## What you have to do
Using the records that appear below, write out exactly the lines from the one with "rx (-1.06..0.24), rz" through the one with "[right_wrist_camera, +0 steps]", keeping both end lines.

## Extracted material
+ + + +

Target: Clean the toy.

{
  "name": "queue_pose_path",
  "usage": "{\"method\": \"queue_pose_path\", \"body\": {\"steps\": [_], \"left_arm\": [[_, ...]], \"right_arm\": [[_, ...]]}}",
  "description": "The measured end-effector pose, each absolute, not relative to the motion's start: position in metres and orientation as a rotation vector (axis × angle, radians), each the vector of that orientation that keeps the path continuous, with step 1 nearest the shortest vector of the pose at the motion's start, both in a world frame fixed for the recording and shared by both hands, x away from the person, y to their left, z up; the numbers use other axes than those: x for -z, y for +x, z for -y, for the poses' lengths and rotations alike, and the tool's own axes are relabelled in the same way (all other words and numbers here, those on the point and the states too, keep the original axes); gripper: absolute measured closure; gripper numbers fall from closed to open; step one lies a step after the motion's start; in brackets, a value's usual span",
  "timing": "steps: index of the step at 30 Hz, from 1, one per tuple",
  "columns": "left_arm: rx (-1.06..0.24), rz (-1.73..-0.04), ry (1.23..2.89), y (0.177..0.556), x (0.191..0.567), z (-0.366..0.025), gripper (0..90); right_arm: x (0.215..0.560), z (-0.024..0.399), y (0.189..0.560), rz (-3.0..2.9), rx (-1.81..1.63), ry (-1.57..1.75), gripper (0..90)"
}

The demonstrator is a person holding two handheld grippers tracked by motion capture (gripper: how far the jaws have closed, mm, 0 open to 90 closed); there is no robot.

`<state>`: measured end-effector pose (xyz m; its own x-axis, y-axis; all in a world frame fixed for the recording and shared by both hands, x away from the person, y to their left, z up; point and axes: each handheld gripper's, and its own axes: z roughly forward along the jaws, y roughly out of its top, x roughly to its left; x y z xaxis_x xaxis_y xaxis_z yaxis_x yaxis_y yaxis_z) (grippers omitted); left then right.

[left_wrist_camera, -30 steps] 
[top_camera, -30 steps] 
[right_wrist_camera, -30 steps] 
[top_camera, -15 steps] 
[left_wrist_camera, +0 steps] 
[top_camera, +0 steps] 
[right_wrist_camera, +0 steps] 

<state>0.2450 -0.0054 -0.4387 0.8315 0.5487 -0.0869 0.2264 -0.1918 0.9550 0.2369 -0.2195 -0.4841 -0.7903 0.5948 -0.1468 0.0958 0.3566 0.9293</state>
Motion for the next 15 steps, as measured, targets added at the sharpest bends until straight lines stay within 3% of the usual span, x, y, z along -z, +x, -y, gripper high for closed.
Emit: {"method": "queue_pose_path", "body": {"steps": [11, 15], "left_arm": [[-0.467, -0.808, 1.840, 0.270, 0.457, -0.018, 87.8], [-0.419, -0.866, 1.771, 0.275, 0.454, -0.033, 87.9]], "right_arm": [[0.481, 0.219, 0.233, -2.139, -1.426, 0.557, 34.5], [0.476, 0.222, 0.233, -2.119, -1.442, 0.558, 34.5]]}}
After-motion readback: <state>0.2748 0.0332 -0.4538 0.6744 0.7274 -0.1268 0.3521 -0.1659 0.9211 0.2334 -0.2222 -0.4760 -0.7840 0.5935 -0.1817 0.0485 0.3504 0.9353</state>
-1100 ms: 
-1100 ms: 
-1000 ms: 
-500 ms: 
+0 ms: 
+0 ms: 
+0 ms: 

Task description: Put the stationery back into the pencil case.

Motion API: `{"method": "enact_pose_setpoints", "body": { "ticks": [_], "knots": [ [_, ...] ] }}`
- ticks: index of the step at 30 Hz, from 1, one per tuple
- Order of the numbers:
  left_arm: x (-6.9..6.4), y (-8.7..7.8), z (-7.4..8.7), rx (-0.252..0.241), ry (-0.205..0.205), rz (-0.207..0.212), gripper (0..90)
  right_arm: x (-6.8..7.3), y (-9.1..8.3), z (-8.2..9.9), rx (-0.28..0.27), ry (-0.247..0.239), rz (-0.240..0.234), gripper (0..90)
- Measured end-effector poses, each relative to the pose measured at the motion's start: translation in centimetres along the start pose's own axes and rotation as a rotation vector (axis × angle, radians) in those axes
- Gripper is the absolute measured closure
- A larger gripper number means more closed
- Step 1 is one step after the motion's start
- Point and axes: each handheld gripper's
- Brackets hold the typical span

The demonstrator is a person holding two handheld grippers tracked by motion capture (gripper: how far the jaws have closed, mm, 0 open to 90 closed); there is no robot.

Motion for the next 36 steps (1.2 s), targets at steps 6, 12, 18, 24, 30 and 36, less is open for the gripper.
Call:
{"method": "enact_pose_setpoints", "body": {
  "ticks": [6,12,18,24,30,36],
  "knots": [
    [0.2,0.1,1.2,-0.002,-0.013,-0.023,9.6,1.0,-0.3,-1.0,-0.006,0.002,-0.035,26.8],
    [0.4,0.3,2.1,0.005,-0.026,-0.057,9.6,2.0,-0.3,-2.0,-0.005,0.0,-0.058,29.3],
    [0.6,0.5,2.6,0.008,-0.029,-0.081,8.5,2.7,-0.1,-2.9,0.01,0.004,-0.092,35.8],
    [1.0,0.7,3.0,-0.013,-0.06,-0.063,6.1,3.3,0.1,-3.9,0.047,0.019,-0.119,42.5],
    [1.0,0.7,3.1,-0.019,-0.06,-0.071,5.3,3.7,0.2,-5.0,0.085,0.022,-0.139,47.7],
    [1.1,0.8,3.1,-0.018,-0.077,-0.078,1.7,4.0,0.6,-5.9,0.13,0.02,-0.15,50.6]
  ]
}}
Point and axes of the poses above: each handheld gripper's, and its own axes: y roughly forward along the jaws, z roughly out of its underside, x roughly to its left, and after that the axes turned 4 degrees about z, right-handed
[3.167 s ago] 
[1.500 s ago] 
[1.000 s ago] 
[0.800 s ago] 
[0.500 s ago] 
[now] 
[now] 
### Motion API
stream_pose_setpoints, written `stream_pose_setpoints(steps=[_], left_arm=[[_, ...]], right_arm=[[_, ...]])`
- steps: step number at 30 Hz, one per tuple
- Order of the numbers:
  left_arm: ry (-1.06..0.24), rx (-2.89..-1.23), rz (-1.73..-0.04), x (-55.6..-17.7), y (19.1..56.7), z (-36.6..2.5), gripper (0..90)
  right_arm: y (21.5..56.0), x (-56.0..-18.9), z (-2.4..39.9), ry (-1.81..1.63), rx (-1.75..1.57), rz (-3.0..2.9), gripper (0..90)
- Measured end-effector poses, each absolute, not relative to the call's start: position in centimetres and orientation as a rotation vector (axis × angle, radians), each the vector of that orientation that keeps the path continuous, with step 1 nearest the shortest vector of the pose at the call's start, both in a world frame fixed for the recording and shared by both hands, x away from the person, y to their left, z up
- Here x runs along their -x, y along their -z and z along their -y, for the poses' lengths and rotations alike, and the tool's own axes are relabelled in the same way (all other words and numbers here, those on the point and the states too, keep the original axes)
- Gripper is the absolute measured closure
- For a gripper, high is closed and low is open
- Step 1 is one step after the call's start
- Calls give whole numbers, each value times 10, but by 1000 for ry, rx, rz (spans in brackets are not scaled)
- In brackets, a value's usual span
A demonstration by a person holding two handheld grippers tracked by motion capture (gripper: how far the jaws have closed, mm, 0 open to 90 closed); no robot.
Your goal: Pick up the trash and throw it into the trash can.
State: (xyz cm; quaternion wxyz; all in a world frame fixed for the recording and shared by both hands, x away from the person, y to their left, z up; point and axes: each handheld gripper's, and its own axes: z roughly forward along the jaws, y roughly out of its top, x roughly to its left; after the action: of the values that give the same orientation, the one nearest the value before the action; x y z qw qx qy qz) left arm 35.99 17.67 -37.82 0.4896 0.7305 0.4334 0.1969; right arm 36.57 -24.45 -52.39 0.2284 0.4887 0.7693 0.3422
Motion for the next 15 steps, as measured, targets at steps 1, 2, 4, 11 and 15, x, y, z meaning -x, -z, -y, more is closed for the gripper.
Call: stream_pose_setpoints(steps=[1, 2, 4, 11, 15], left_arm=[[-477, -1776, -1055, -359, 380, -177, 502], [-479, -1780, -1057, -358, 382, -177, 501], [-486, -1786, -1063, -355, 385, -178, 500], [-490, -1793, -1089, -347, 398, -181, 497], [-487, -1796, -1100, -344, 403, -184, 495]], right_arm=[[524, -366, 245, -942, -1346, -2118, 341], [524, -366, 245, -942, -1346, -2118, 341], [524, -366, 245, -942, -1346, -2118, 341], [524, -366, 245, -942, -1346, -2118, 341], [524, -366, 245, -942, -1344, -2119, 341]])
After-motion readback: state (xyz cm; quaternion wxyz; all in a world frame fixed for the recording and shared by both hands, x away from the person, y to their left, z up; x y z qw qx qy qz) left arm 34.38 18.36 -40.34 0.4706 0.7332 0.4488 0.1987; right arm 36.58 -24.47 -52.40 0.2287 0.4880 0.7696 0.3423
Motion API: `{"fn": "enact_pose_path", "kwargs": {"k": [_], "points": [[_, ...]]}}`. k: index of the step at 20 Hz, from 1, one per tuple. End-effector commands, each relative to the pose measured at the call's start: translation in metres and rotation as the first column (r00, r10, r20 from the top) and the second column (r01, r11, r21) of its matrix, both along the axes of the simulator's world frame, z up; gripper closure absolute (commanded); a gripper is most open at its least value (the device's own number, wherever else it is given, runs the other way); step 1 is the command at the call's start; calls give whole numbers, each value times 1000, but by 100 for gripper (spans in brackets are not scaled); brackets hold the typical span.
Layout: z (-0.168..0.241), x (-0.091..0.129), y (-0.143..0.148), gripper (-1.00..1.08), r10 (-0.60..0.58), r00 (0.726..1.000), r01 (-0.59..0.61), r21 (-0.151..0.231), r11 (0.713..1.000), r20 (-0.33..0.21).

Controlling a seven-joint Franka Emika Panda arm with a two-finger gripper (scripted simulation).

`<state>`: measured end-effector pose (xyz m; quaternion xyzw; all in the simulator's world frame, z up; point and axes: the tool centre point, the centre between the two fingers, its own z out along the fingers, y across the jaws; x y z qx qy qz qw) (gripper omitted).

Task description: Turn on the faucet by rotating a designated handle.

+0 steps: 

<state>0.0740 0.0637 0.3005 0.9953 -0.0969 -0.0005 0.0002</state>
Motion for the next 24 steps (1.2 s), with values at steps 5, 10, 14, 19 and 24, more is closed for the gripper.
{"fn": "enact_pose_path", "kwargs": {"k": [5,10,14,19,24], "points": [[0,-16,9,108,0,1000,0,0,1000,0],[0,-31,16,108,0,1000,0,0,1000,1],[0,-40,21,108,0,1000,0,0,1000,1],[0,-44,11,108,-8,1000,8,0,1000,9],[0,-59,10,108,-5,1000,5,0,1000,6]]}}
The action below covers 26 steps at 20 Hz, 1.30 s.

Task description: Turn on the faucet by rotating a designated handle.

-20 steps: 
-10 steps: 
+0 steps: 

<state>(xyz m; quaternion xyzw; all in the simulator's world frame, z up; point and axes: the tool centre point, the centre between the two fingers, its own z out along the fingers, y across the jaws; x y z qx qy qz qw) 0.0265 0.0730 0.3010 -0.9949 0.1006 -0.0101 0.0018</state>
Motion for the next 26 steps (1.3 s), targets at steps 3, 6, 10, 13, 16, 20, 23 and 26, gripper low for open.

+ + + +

## Written solution
  "columns": "left_arm: rx (-1.06..0.24), rz (-1.73..-0.04), ry (1.23..2.89), y (0.177..0.556), x (0.191..0.567), z (-0.366..0.025), gripper (0..90); right_arm: x (0.215..0.560), z (-0.024..0.399), y (0.189..0.560), rz (-3.0..2.9), rx (-1.81..1.63), ry (-1.57..1.75), gripper (0..90)"
}

The demonstrator is a person holding two handheld grippers tracked by motion capture (gripper: how far the jaws have closed, mm, 0 open to 90 closed); there is no robot.

`<state>`: measured end-effector pose (xyz m; its own x-axis, y-axis; all in a world frame fixed for the recording and shared by both hands, x away from the person, y to their left, z up; point and axes: each handheld gripper's, and its own axes: z roughly forward along the jaws, y roughly out of its top, x roughly to its left; x y z xaxis_x xaxis_y xaxis_z yaxis_x yaxis_y yaxis_z) (grippers omitted); left then right.

[left_wrist_camera, -30 steps] 
[top_camera, -30 steps] 
[right_wrist_camera, -30 steps] 
[top_camera, -15 steps] 
[left_wrist_camera, +0 steps] 
[top_camera, +0 steps] 
[right_wrist_camera, +0 steps] 

No more work remains for this exercise.